Tuesday, May 12, 2009

Technology and Law, New York Style

A New York Appellate court has ruled that the police can’t attach a GPS transmitter to your vehicle while it’s sitting on the street and track you as you travel unless they get a warrant first.

You can read about it here.

I hate to say it; but, maybe, the court got it wrong constitutionally. A dissenting justice said: “while ‘I do not care for the idea of a police officer — or anyone else — sneaking under someone’s car in the middle of the night to attach a tracking device,’ the State Police only violated Mr. Weaver’s property rights, not his right to privacy.”

Law moves at the margins. It’s OK for the police to follow you 24 hours a day as you wend your way through public places, writing down where you go and who you see. Once you put your garbage out on the curb, it’s fair game. The constitutional formulation is that you have no expectation of privacy in those circumstances. Property and privacy. They’re closely related, privacy having evolved from property. “A man’s home is his castle,” and so on. On the other side of the equation, it is a constitutional violation to tap your phone and listen to what you say without a warrant (unless you are a member of the Bush Administration).

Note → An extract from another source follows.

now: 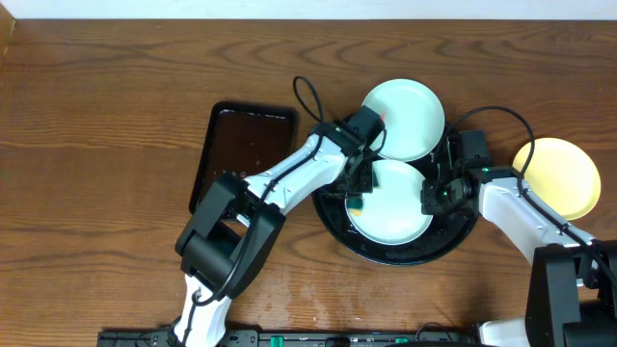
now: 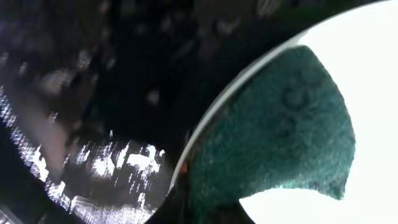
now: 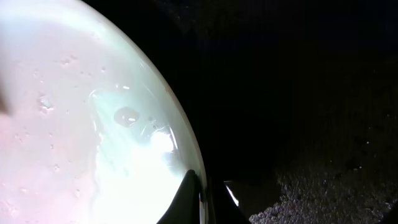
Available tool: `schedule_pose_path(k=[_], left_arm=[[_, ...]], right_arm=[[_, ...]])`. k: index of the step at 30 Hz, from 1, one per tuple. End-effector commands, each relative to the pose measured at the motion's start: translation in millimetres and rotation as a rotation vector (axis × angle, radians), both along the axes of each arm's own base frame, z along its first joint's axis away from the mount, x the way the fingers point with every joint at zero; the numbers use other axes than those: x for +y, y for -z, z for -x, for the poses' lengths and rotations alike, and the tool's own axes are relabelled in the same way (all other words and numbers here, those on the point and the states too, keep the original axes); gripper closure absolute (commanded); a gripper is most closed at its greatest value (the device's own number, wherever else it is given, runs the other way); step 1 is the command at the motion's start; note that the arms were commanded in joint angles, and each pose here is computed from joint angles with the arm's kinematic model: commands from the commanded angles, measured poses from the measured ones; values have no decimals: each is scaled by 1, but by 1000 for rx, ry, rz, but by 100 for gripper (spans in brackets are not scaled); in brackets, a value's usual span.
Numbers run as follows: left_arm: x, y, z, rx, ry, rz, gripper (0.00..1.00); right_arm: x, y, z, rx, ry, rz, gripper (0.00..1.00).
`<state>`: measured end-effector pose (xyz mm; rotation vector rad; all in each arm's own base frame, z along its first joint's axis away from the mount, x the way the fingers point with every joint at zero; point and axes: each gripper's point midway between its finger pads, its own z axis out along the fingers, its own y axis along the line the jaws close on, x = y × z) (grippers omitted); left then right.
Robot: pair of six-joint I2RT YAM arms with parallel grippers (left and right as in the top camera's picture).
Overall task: Clean dirty plates on tray and stack at the side
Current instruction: 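Scrub the pale green plate with the sponge while the right gripper holds it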
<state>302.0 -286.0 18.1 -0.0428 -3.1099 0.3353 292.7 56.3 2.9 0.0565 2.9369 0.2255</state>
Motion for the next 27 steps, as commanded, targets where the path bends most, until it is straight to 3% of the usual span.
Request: schedule_pose_path(k=[1, 11, 18, 21, 27], left_arm=[[49, 20, -7, -13, -73, -218, 92], [-27, 19, -23, -190, -1, -35, 89], [-65, 31, -23, -211, 44, 76, 90], [-90, 25, -8, -179, 148, 186, 90], [-133, 10, 52, -55, 437, 403, 91]], right_arm=[[-8, 10, 6, 28, -16, 55, 99], [-8, 10, 4, 19, -16, 54, 99], [-7, 9, 1, 5, -15, 52, 99], [-7, 9, 0, 2, -16, 52, 99], [-1, 8, -3, -15, -34, 50, 99]])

So where does GPS tracking fall in the continuum? It’s in, or can be attached, to your car, it’s already in your cell phone. They aren’t listening to what you say (we think), they are just saving manpower and using a computer to see where you go and who you see, just a bit more comprehensive than all the cameras sprouting in cities. If you are up to no good in a public place, why is it OK for the police to see you’re up to no good, casing the site of the burglary, rather than knowing you were in the parking lot of burglary targeted store, presumably casing the joint, because the GPS says you were there?

Do we want the government tracking us? Me? No. If we don’t, we should put the matter to the state legislatures and Congress. Leave us alone. And here’s the problem, we won’t; because, there’s no outrage when a guy gets caught doing something he shouldn’t do. Legislatively, it isn’t going to happen. Judicially, it probably shouldn’t happen.

2 comments:

Anonymous said...

The outrage will come when politicians misuse the information for political purposes- and they will.

Anonymous said...

This is a side issue, but Slate has an article about Garbage Rights: LINKThis is the bit I found interesting:

"Certain states, however, don't have a free-for-all attitude toward garbage. In Texas, for example, the courts have found that depositing trash in a garbage bin does not constitute abandonment, per se, but rather the transfer of property from the owner to a waste-hauling firm."